En définitive, personne ne voulut partir. Je traitai avec un capitaine de Sidon pour qu’il rapportât mon chargement, et je m’occupai tout de suite de compléter mes équipages et mes provisions et de faire tous les préparatifs en vue de mon voyage de découvertes.

Le jour même de notre départ, comme je prenais congé de Tsiba et du suffète amiral, un grand concours de peuple était assemblé à l’entrée du port. On y dressait deux splendides colonnes de bronze portant, l’une l’image du soleil, et l’autre celle du dieu Melkarth.

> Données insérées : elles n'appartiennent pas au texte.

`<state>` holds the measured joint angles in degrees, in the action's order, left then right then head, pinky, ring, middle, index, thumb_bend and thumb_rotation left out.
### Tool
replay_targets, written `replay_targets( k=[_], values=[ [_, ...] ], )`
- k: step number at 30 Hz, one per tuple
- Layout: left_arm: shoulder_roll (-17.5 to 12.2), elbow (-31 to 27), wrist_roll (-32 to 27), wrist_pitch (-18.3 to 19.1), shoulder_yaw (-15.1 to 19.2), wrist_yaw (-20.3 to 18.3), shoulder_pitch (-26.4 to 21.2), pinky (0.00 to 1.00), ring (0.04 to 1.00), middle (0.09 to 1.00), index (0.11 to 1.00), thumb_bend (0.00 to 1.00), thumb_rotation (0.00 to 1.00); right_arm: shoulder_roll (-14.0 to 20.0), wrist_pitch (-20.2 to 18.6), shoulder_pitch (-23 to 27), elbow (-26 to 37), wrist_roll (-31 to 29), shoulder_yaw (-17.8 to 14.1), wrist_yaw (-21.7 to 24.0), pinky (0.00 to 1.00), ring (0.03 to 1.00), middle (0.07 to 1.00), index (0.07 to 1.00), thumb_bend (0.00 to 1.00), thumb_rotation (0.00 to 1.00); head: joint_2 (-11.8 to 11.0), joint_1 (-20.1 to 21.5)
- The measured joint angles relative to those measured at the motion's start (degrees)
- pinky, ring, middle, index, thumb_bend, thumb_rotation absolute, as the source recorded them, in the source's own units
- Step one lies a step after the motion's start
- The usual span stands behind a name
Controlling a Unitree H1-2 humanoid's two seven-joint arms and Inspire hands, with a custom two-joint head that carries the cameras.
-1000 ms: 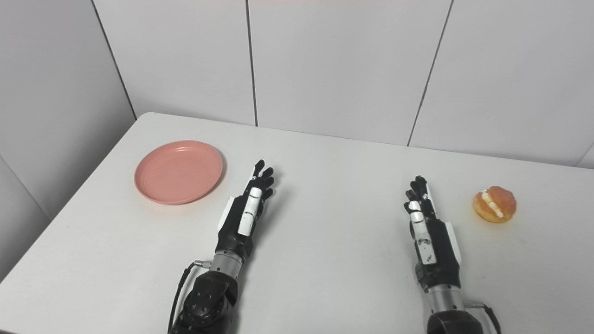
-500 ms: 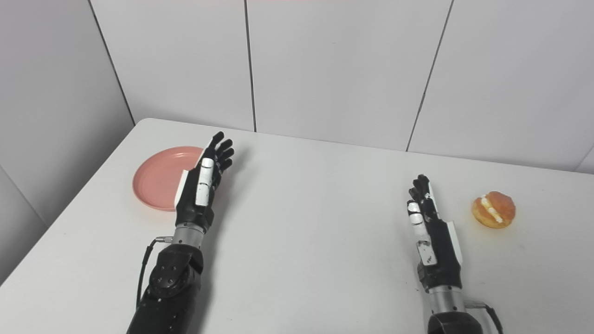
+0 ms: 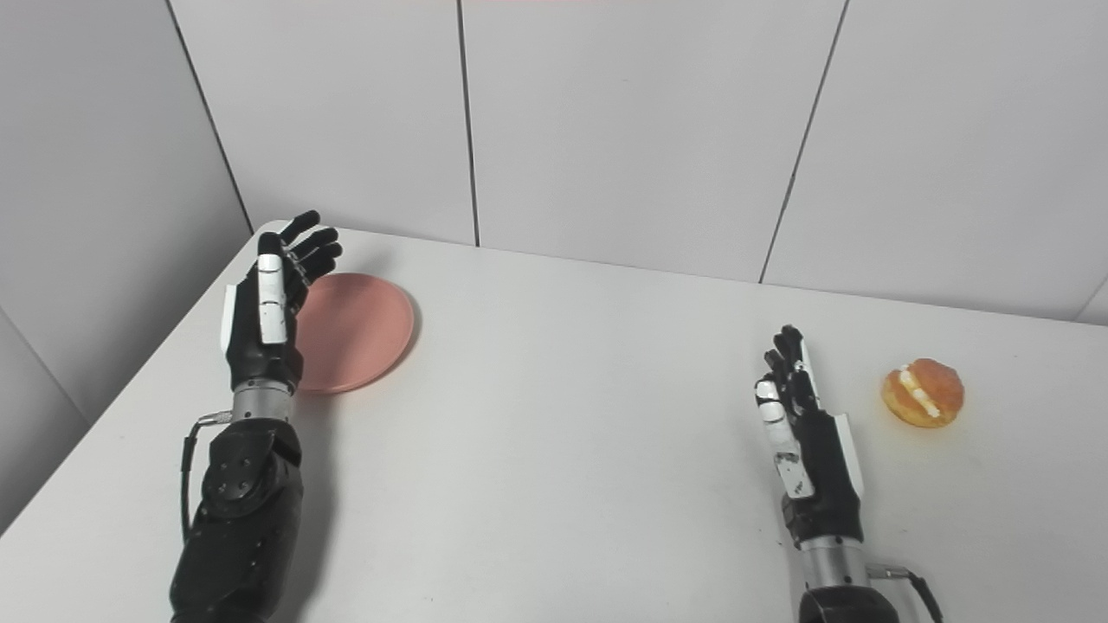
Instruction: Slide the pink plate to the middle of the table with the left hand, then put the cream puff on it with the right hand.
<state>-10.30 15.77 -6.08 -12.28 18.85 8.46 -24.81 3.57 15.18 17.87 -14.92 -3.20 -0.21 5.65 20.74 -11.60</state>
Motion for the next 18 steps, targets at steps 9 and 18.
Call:
replay_targets(
  k=[9,18],
  values=[
    [-3.0,5.4,-1.6,0.3,3.8,3.1,-0.9,0.79,0.722,0.706,0.702,0.75,1.00,0.4,0.2,-0.2,0.1,-0.2,0.0,0.3,0.99,0.988,1.000,1.000,0.50,0.86,0.3,-0.8],
    [-5.5,10.0,0.5,-0.4,4.2,7.7,-2.2,0.77,0.743,0.736,0.745,0.79,1.00,0.5,0.2,0.2,-0.7,-3.3,-0.3,2.6,1.00,1.000,1.000,1.000,0.54,0.86,0.7,-2.8]
  ],
)
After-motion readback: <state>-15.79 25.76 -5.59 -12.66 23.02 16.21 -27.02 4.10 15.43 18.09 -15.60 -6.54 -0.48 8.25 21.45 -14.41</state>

« Qu’est-ce que ces colonnes que vous dressez là ? demandai-je.

— Ce sont les colonnes de Melkarth, qui doivent indiquer les limites de la terre, me fut-il répondu. Au delà, tu sais bien qu’il n’y a plus rien que l’océan.

— C’est ce que nous verrons bien ! » répondis-je.

Et pensant à l’oracle libyen, je m’embarquai le cœur gonflé d’orgueil et d’espérance.

XVI

Sur l’Océan.

Pendant huit jours, je naviguai hardiment vers le nord, longeant la côte ; le huitième jour, je doublai un promontoire élevé et je tournai à l’est. La côte était formée d’une chaîne de hautes montagnes, dont le pied était battu par l’océan. Jamais je n’avais encore vu parages plus difficiles, vagues plus hautes et plus furieuses. Quinze jours durant, nos navires se débattirent au milieu de tempêtes sans nom. Il y eut un cap qui nous prit quatre jours à doubler. Enfin, la côte retourna vers le nord, les montagnes cessèrent et j’arrivai à des plages basses et sablonneuses et dans des eaux plus tranquilles. Nous étions tous épuisés.